The Metropolis Business Center comprises three buildings. The first two were acquired by Hines Russia & Poland Fund and PPF Real Estate in 2015, and the third one was purchased three years later. The complex was put up for sale back in 2022, but it was only sold now.
Kama Capital specializes in investment and management of commercial properties. Its portfolio, according to the company’s estimation, exceeds 450,000 sq. m.
sq. m
450 000
For example, this year, the company purchased the Russian assets of Auchan Group’s Ceetrus: Aquarelle shopping centers in Pushkino, Volgograd and Tolyatti, Troika complex in Moscow, as well as cash line zones in Auchan hypermarkets. However, consultants who had worked with this investment holding company claimed that it acted in the interests of people associated with Lidertrans, a logistics operator. We have not been able to obtain a comment from that company. An insider asserts that it has nothing to do with the Metropolis deal.
Kama Capital has refused to disclose its owners.

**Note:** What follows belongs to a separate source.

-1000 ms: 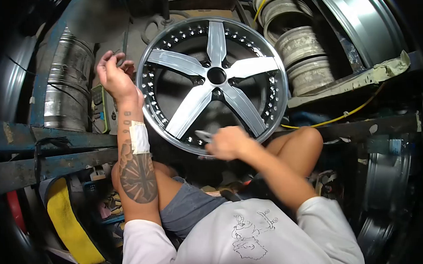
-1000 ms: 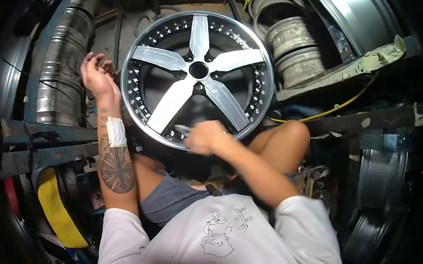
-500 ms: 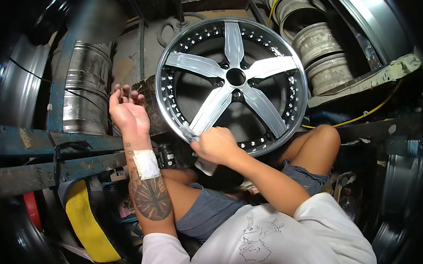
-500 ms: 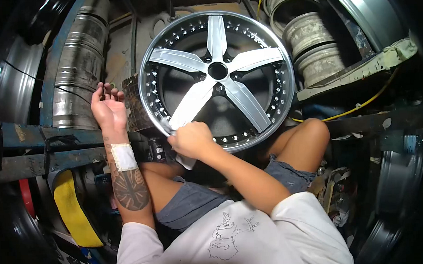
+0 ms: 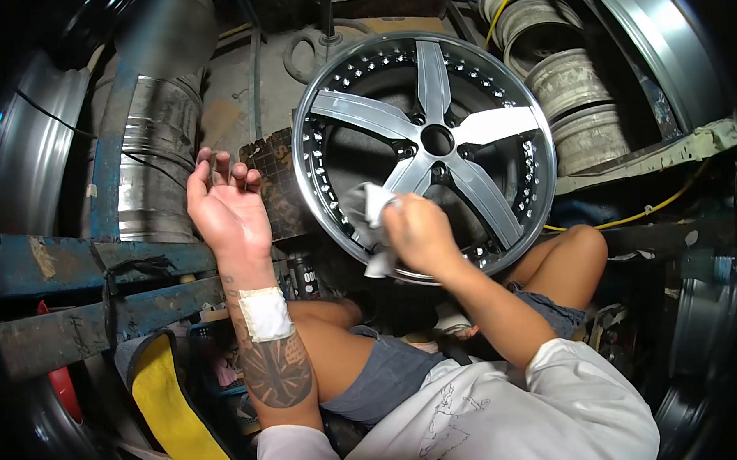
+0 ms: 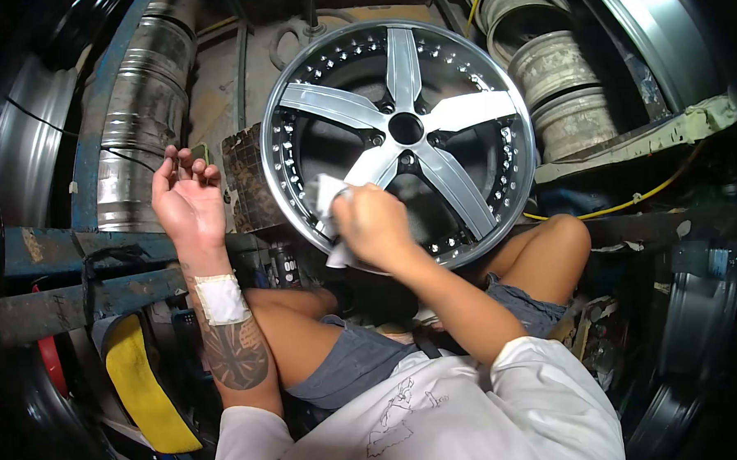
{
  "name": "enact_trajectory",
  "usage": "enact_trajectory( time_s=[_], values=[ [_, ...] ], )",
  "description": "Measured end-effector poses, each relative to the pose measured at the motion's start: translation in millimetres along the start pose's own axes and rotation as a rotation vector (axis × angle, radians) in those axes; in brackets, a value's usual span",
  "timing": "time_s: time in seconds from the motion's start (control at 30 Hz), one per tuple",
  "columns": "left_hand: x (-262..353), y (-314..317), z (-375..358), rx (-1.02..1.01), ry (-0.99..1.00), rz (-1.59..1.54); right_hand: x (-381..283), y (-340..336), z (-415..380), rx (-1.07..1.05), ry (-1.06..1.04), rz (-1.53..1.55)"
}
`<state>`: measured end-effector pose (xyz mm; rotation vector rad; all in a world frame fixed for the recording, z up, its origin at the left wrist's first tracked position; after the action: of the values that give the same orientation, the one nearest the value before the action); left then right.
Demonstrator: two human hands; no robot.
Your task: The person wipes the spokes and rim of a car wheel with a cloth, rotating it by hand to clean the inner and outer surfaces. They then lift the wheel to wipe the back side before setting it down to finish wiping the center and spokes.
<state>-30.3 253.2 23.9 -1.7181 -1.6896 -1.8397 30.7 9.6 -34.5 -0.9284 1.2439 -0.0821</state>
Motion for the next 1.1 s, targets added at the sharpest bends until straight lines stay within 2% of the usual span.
enact_trajectory(
  time_s=[0.03, 0.1, 0.17, 0.27, 0.33, 0.37, 0.4, 0.43, 0.5, 0.57, 0.6, 0.67, 0.7, 0.73, 0.77, 0.83, 0.87, 0.9, 0.97, 1.03, 1.1],
  values=[
    [0.3, -1.5, 0.6, 0.008, -0.002, 0.005, -23.0, 9.6, 3.4, 0.066, -0.09, -0.019],
    [0.8, -5.2, 3.0, 0.011, -0.006, 0.003, -35.1, 41.5, 4.0, -0.182, -0.115, 0.042],
    [2.0, -11.1, 6.9, 0.004, -0.005, -0.015, -37.3, 72.4, -3.7, -0.082, -0.319, 0.011],
    [9.3, -13.5, 5.9, -0.011, -0.016, -0.078, -52.5, 72.5, 26.0, -0.254, -0.011, 0.048],
    [10.6, -12.8, 6.0, -0.011, -0.03, -0.101, -43.0, 93.7, 77.0, -0.188, -0.084, 0.069],
    [10.7, -12.5, 7.3, -0.007, -0.034, -0.089, -36.6, 106.3, 112.1, -0.06, -0.127, 0.142],
    [10.0, -11.2, 8.5, -0.005, -0.041, -0.079, -46.6, 100.5, 146.6, -0.031, -0.024, 0.204],
    [8.4, -9.6, 9.6, -0.004, -0.048, -0.075, -51.8, 93.5, 169.2, -0.011, 0.174, 0.357],
    [11.2, -7.4, 11.5, -0.036, -0.044, -0.101, -32.0, 119.4, 172.1, 0.139, 0.041, 0.192],
    [13.0, -11.4, 12.2, -0.065, -0.026, -0.124, -25.9, 113.6, 113.5, -0.02, -0.098, 0.204],
    [14.1, -9.3, 12.1, -0.043, -0.036, -0.142, -24.8, 112.6, 92.3, -0.026, -0.116, 0.202],
    [12.8, -3.5, 12.9, -0.048, -0.04, -0.16, -21.5, 108.8, 100.6, -0.036, -0.177, 0.278],
    [10.4, 2.1, 11.1, -0.063, -0.056, -0.157, -24.2, 108.9, 128.0, -0.058, -0.117, 0.27],
    [6.1, 4.3, 12.7, -0.085, -0.065, -0.158, -32.7, 110.8, 157.4, 0.088, -0.09, 0.281],
    [2.2, 8.2, 11.9, -0.088, -0.075, -0.149, -36.3, 115.6, 181.5, 0.216, 0.087, 0.296],
    [-1.5, 15.9, 12.6, -0.091, -0.08, -0.135, -42.0, 117.9, 171.9, 0.212, -0.005, 0.199],
    [-2.9, 16.8, 14.4, -0.081, -0.071, -0.124, -39.8, 115.8, 142.5, 0.16, -0.066, 0.2],
    [-3.5, 16.9, 14.9, -0.091, -0.062, -0.121, -40.1, 107.0, 106.6, 0.007, -0.022, 0.163],
    [-5.0, 20.4, 19.8, -0.127, -0.051, -0.12, -40.0, 87.0, 35.7, -0.169, -0.129, 0.087],
    [-6.4, 20.5, 27.4, -0.161, -0.064, -0.118, -43.9, 47.5, 2.7, -0.285, -0.217, 0.158],
    [-6.7, 20.4, 29.5, -0.186, -0.069, -0.104, -22.8, 25.8, -6.0, -0.288, -0.188, 0.209]
  ],
)
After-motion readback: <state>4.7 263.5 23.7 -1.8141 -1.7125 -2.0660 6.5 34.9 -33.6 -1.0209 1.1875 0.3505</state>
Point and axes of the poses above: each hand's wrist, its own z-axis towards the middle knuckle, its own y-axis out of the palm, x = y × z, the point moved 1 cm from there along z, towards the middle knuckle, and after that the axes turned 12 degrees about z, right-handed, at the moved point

The parties are not disclosing the transaction amount of the Metropolis deal. Stanislav Bibik, an NF Group partner, believes that the market value of the office complex is currently 25-30 billion rubles. Mikael Kazaryan, Head of Capital Markets and Investments at IBC Real Estate, says that it could be higher: 35–40 billion rubles. In this case, according to him, it is the largest deal in the office segment since 2017. Irina Ushakova, Head of Capital Markets and Investments at CORE.XP, also calls it the largest in this segment over the past seven years, without revealing any amounts. «Taking into account the debt burden transferred to the buyer, the transaction amount could not exceed 5 billion rubles,» says a source close to a transaction party. «Against the backdrop of the increasingly complex political landscape, international investors have clearly realized that, in the foreseeable future, the discount to the value of Russian assets will only increase.» Kazaryan calls Metropolis a landmark property for the Moscow office market. According to him, the complex, located in the established business cluster on Leningradskoe Shosse, enjoys consistently high demand from tenants due to its developed infrastructure and convenient access to transport. Bibik shares his opinion.

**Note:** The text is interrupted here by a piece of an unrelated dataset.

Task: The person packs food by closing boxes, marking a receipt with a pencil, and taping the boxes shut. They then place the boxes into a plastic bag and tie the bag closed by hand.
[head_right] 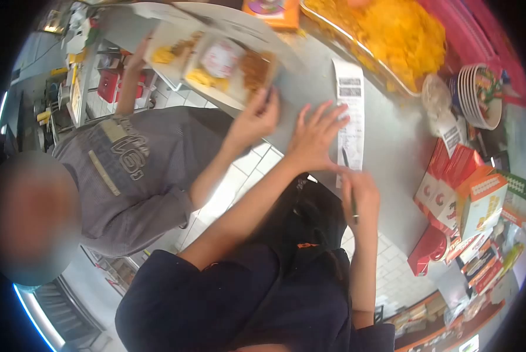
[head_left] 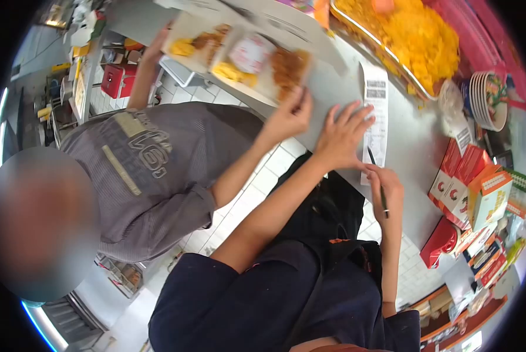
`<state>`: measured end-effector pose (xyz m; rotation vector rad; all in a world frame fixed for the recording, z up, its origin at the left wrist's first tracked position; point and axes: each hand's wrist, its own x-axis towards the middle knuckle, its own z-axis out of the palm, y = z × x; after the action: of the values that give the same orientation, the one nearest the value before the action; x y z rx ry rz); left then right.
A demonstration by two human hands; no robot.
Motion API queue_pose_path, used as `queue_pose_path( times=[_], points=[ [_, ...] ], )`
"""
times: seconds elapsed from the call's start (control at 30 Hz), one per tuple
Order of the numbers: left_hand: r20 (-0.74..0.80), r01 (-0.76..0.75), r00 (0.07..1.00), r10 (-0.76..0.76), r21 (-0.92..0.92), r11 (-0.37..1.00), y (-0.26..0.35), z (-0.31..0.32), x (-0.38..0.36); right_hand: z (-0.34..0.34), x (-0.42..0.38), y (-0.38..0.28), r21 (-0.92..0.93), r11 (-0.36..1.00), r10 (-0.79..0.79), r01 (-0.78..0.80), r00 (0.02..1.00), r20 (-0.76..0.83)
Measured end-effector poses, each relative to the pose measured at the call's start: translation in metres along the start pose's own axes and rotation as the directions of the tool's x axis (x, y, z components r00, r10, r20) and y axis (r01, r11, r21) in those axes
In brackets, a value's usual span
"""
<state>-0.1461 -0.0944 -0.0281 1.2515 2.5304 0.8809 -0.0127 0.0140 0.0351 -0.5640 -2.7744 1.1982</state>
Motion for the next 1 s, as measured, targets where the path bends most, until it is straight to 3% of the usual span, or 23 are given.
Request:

According to consultants, Metropolis is the last major property of PPF Real Estate in Russia. Until February 2022, the company was among the largest foreign investors in the Russian market. It ranked 13th in the Forbes rental provider ranking, with an annual rental income of $155 million. But starting in 2022, it gradually sold its assets. For example, one of the largest logistics parks in Russia, the Yuzhnye Vrata Complex in Domodedovo, was acquired by Instone Development. The Comcity Business Park (185,000 sq. m) on Kievskoye Highway went to the Inventa holding, which manages the assets of Avigdor Yardeni, an Israeli-Georgian businessman. Aptekarsky also bought its Nevsky Center, a 91,000 sq. m shopping center in Saint Petersburg.
In Q1 2024, according to NF Group, investors put 30.5 billion rubles into the acquisition of office buildings in Russia, approximately twice as much as a year earlier. The largest deal in this segment was the sale of the Stone Belorusskaya Office Building to an unknown investor. If the April data are taken into account, investments in office buildings amounted to 54 billion rubles, according to a CORE.XP report. It says that investors remain interested in quality offices in Moscow amid a shortage of such properties.